Today she has turned twenty-one, and today is her last chance.

After today, if she isn’t chosen, Lee Yubin will never be a Dragonrider.

Her mother said once that there are no markings proving that you will be a Dragonrider. It’s just a feeling, something that pulls at you like an invisible string. And the string will continue to get tighter and tighter until it draws your dragon to choose you.

After five years, Yubin’s string is drawn so taut she fears it will finally snap. She dreads the emptiness when it happens.

She tries to quell her nerves as she checks herself one last time in the mirror. She’d decided just yesterday to cut her hair, and the cropped strands make her nervous as she runs her hand through. It makes her feel even more exposed, somehow. But she likes the way it falls into her eyes, likes the way that the shorter hair means her dangling earrings - a gift from her mother years ago - can be seen. 

Yubin is desperate to be seen. To be  _ chosen _ . She has gone to the arena every year since she was 16 years old, and each year she has returned bearing the weight of rejection on her young shoulders. Well, not even rejection - she hadn’t been  _ noticed _ . Dragons in every color of the rainbow, every size, every spectrum of ferocity had flown over her head for five long years, and not one of them had so much as laid a lazy eye on the small girl so hungry to be called theirs.

So this year, she chooses red. The sleeves and lapel of her shirt are black, as are her pants, but the torso of the shirt is a deep crimson, and the same red runs down her pants legs in a single stripe. Broad silver buttons accentuate the sleeves of her shirt, with two in the front as well. She’s polished her black boots so much she can see herself in them.
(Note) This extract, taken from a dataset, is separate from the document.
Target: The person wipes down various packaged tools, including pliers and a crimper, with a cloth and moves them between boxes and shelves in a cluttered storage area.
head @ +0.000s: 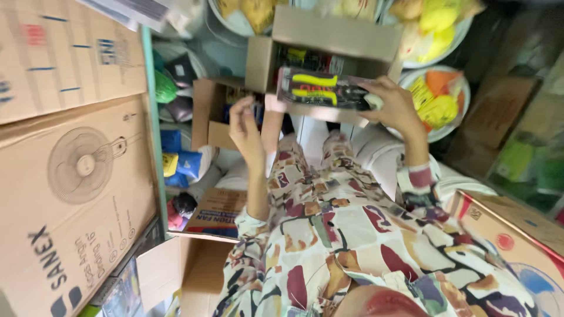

But it’s the cape that brings everything together. It fastens just under her lapels, and flows sheer and gauzy down her back. There’s a slight breeze coming in from the open window and sometimes it catches the cape just right, lifting it away from her almost as if she’s flying. Maybe it’s a metaphor, she thinks. 

Or maybe it’s just the breeze. Ephemeral and fleeting, like her hopes of being a rider. 

She touches her hand to her left shoulder. If she’s chosen -  _ once _ she’s chosen - she will wear the looped trio of silver chains that will mark her as a true Dragonrider. She’s watched countless unworthy (to her, anyway) men and women pin that accessory to their clothes. Maybe she’s not a rider but a dragon herself, because seeing them walk away with their chains and their dragons makes Yubin burn with jealousy.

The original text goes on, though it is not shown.